> _Exercise aim_
The response must contain every line from the records below that has "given".

> _Record extracts_
--

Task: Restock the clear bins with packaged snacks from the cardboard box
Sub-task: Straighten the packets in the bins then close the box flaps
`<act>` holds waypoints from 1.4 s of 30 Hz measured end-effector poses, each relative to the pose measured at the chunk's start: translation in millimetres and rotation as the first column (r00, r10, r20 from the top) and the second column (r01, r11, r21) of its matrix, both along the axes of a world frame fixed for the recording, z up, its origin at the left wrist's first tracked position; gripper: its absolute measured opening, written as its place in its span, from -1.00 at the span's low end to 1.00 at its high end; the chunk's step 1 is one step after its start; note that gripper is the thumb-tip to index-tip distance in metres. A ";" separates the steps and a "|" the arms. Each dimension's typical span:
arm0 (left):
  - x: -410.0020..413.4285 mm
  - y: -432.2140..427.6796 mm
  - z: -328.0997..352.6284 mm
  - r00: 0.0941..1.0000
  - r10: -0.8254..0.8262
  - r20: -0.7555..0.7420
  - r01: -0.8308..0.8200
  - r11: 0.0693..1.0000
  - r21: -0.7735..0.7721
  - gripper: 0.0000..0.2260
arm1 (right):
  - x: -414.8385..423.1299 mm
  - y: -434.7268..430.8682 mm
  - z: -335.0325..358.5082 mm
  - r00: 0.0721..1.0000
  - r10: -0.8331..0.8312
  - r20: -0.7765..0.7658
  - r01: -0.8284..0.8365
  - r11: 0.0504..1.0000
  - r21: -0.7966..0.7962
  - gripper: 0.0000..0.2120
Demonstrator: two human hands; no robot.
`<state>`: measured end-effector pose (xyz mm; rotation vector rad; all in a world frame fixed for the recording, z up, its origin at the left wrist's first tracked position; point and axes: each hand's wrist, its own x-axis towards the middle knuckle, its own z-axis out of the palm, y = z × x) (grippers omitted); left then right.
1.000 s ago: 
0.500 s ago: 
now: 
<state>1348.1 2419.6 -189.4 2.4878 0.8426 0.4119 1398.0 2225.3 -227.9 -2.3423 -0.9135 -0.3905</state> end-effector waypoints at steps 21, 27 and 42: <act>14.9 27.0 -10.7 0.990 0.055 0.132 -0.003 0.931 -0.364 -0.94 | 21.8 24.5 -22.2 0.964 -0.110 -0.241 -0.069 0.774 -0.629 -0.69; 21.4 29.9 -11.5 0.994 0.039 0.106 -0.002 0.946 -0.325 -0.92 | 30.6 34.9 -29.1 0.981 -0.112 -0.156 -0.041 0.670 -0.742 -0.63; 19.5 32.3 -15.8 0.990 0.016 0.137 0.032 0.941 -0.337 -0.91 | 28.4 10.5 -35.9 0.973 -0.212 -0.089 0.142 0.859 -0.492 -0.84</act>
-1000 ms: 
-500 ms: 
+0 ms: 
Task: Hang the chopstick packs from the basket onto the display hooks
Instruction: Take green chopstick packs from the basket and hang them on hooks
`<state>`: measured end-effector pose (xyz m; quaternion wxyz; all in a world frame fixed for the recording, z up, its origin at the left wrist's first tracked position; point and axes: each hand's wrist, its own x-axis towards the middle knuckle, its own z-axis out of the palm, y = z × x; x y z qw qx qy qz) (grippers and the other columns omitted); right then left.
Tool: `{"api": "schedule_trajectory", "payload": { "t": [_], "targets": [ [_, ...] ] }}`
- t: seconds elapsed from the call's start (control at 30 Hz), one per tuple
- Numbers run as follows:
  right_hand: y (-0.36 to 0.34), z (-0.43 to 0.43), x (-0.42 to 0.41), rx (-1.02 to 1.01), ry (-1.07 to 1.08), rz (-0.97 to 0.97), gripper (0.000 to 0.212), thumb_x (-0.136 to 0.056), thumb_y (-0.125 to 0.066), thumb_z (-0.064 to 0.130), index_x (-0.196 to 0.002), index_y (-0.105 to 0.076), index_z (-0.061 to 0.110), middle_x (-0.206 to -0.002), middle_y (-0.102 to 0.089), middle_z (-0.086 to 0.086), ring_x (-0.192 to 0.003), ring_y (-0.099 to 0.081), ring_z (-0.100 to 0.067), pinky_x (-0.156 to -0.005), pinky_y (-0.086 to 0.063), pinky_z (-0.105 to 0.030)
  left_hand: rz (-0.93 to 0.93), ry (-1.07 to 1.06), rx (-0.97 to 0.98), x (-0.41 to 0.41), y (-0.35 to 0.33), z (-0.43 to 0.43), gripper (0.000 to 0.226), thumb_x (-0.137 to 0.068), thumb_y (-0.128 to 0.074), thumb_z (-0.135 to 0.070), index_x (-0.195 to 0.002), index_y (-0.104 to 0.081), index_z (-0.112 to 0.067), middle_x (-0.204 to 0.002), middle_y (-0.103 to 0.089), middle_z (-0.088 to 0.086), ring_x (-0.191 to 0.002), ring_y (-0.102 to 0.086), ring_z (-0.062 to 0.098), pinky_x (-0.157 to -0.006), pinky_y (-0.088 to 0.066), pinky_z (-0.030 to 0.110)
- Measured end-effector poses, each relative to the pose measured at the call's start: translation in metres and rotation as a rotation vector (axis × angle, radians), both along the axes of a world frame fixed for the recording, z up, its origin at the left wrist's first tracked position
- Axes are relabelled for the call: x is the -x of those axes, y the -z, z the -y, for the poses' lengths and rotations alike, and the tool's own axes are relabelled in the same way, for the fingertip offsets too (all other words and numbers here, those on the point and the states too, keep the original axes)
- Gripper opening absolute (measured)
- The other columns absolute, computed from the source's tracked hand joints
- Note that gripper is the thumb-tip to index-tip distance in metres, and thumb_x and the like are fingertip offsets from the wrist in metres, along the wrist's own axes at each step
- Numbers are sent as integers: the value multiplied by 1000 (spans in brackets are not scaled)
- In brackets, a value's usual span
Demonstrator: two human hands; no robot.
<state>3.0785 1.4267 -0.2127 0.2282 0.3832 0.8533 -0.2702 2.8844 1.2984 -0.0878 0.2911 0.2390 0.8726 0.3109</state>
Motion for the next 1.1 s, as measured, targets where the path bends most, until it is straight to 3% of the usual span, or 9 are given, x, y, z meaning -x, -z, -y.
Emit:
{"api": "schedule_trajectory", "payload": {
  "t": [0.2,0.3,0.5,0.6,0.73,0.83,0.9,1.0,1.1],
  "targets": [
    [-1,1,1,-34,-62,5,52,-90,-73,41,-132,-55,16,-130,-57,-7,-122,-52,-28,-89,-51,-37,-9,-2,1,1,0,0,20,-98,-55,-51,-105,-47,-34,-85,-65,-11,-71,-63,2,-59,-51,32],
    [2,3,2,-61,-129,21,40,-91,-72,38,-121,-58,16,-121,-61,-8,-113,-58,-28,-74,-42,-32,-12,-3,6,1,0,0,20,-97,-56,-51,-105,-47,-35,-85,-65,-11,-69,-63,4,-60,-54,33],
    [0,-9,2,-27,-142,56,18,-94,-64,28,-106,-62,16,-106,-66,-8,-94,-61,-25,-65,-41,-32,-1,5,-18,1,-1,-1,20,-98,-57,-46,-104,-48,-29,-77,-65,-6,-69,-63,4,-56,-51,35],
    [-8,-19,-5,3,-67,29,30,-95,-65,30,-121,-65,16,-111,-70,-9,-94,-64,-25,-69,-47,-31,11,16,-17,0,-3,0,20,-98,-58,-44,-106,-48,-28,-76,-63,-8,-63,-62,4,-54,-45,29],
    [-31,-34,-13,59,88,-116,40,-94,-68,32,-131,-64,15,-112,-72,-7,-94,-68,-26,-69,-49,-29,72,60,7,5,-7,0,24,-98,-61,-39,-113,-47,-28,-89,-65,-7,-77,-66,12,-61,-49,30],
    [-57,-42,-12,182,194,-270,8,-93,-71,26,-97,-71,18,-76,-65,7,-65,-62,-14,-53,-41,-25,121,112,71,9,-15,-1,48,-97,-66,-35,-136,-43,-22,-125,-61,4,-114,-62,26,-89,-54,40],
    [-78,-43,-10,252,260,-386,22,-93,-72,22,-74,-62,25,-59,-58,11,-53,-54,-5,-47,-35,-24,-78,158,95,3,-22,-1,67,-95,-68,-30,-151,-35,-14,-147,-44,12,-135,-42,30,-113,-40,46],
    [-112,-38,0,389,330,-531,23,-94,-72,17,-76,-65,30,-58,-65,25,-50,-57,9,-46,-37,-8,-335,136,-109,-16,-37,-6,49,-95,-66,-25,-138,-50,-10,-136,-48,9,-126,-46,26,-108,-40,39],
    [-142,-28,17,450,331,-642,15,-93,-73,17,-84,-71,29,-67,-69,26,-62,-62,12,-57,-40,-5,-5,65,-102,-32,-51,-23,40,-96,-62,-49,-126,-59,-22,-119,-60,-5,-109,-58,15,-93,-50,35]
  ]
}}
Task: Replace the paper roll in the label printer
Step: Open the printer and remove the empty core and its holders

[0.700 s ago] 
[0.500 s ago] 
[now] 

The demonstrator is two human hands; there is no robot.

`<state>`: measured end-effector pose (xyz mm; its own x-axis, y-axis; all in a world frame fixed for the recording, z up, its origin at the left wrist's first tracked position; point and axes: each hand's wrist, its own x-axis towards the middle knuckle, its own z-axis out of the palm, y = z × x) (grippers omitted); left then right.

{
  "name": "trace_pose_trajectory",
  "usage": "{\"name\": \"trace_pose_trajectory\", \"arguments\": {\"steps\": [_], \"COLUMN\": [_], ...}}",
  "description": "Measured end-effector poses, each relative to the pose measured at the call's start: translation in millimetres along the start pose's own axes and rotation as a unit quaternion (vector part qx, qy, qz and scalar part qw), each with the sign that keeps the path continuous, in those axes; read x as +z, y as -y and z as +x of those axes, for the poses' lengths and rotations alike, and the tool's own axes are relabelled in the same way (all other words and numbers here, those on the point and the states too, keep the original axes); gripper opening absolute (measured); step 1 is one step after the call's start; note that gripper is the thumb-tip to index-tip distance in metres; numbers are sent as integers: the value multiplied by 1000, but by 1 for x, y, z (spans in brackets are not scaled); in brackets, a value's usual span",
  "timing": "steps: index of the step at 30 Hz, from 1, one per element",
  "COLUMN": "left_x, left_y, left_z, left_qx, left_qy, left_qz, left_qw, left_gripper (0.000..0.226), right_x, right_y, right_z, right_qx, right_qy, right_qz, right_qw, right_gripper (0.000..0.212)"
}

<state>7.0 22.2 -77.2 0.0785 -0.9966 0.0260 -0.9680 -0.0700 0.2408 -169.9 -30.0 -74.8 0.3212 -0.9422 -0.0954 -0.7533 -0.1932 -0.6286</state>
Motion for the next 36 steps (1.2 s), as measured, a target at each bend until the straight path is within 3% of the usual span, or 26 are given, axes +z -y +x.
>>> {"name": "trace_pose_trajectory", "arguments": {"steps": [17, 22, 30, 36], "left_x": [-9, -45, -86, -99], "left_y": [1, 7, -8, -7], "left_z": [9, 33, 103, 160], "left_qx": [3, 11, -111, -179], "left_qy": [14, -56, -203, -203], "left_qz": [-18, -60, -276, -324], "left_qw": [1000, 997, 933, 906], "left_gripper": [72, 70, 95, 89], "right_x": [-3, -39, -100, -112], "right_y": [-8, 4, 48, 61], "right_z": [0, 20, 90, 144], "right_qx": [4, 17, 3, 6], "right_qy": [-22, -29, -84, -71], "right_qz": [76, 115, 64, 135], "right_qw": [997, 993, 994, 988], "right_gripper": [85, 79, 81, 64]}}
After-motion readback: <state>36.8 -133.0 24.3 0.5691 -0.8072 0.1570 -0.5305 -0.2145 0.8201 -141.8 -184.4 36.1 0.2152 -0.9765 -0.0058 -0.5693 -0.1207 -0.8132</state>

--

> _Completed exercise_
Motion for the next 1.1 s, as measured, targets where the path bends most, until it is straight to 3% of the usual span, or 9 are given, x, y, z meaning -x, -z, -y.
Motion for the next 36 steps (1.2 s), as measured, a target at each bend until the straight path is within 3% of the usual span, or 26 are given, axes +z -y +x.

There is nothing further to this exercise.